Brussels said enough progress had been made after the two sides worked through the night to reach a deal over the status of the Irish Border, which had scuppered an earlier attempt to clinch a deal on Monday.

However, many analysts suggested negotiators faced bigger obstacles ahead.

Hamish Muress, currency analyst at OFX, said: “The pound rose against both the euro and the dollar this morning, in the wake of the news that “sufficient progress” had been made on Brexit negotiations for them to move on to the next stage.

“However, the resulting rally in sterling has been slightly cut short, as the market begins to digest the details of the announcement.

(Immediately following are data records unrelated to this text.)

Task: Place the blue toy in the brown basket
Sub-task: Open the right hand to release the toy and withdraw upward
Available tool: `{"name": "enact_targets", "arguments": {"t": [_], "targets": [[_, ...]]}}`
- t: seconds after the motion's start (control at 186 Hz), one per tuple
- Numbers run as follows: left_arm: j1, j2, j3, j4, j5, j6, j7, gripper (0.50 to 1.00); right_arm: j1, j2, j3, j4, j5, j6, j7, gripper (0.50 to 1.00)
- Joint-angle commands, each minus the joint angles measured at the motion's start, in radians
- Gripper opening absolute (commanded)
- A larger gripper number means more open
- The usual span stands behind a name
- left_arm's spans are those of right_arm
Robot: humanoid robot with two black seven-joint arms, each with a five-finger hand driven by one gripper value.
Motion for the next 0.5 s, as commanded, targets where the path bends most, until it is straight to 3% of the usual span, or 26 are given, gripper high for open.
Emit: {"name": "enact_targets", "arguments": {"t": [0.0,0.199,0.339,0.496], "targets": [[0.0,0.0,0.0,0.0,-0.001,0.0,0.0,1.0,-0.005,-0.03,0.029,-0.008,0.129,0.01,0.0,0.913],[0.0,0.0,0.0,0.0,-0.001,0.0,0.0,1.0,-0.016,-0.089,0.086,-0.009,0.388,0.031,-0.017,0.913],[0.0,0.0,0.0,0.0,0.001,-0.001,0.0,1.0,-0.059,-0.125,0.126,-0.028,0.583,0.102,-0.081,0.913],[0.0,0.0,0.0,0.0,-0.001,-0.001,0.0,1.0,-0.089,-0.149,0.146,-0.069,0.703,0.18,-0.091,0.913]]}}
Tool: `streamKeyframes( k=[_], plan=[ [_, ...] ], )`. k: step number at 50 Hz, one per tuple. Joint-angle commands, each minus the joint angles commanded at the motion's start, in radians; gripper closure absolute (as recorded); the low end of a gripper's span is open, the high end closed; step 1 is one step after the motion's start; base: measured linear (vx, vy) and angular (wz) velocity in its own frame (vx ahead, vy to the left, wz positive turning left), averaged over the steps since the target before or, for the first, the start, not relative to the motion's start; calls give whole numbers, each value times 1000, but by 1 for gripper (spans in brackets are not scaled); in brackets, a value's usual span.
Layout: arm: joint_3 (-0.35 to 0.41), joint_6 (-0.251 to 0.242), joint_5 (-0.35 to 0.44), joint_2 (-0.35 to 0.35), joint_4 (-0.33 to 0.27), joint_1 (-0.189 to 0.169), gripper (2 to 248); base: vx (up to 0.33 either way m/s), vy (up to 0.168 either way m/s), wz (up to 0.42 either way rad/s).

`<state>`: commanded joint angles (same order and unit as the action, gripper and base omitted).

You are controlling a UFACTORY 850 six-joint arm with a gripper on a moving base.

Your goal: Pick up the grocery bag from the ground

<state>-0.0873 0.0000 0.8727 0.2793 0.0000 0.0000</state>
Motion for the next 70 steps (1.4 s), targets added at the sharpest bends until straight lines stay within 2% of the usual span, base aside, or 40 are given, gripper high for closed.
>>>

The reference that ‘nothing is agreed until everything is agreed’ in particular has stemmed the interest of traders,” he said.

Nonetheless, Mr Muress said a new trading range for sterling could be on the cards if negotiations move forward at a steady enough pace in 2018.

Business groups reacted with relief to the news. Stephen Martin, director-general of the Institute of Directors, said: “It went right down to the wire, but businesses will be breathing a huge sigh of relief that the UK and European Commission have reached agreement on phase one issues, putting us in a good position going into the Council meeting next week.” However, attention will now turn to trade and Mrs May faces another race against the clock to secure a trade deal that delivers the “exact same benefits” of the single market, which her Government has promised the British electorate. Britain is due to exit the single market and customs union in 2019.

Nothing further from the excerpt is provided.